Despite the poor sound, Ms. Grant’s performance demonstrated what could have been. Her music makes the listener aware of the ephemerality of our lives. She creates harmonic melodies that are punctured by tempo changes, hall effects, and squeaking electric guitars. Yet, it is her voice that takes the lead in deconstructing her own catchy tunes. Constantly breaking out into higher octaves, operesque moments, and Sprechgesang, Ms. Grant’s vocals give a unique quality to her music that lies somewhere between longing, violence, sexual tension, and social critique. Had the quality of the sound been better, she could even have made me forget all those electronic devices around me.

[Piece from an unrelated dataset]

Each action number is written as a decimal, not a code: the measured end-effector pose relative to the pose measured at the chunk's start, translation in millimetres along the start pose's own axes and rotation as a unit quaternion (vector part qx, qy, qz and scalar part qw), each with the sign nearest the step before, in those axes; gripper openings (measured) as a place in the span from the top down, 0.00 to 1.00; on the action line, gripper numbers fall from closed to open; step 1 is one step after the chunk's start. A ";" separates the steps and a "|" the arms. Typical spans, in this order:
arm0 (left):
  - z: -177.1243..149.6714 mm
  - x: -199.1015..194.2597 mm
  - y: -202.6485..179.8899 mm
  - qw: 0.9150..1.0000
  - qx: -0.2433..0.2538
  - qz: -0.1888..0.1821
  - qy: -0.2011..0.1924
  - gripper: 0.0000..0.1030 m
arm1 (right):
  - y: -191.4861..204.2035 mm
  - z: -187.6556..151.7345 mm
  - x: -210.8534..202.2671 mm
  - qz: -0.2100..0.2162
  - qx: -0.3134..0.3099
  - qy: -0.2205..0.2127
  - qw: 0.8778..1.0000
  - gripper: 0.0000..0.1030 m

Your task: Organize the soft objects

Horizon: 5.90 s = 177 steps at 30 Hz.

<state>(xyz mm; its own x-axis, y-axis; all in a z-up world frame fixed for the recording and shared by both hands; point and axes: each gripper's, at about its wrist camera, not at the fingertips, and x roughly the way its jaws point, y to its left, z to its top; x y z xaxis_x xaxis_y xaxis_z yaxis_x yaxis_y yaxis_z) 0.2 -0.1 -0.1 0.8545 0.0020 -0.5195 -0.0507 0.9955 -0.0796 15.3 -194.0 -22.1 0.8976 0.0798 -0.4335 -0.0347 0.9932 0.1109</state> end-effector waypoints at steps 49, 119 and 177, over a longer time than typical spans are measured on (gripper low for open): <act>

The most impressive part of the concert was the videos running on a huge screen above the stage. Ms. Grant became famous on Youtube with her song “Video Games” that she added to a collage of short video clips. Similar images accompanied her concert. Alternating pictures of Jesus, Elvis, and Marilyn Monroe constantly interrupted snippets of the West Coast and montages of Ms. Grant herself. These videos put her music in personal and artistic context. The stream of images evoked associations of Hippie culture, Punk Rock recordings, and Hip Hop clips. Reconstructing private as well as collective memories, these films document a personalized experience of the American Dream incorporating both freedom and oppression.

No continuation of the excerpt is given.